§ **REQUIRED ACTION**
Every line of the data below is to be duplicated exactly, pictures excepted.

START THE DATA

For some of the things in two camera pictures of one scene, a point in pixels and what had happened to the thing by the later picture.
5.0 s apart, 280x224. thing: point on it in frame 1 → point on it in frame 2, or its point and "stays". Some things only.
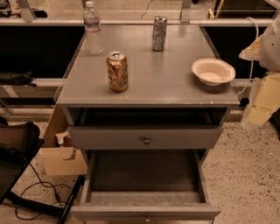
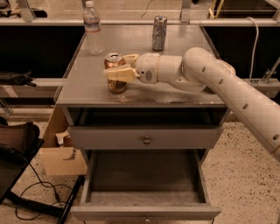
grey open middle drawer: [137, 185] stays
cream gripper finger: [264, 101] → [124, 73]
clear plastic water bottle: [93, 28] stays
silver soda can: [159, 32] stays

END THE DATA

§ **OUTPUT BELOW**
For some of the things in two camera pictures of one scene, a point in pixels and what had happened to the thing by the later picture.
5.0 s apart, 280x224. thing: point on it in frame 1 → point on it in frame 2, or its point and "stays". Some things only.
grey open middle drawer: [137, 185] stays
cream gripper finger: [264, 101] → [124, 73]
clear plastic water bottle: [93, 28] stays
silver soda can: [159, 32] stays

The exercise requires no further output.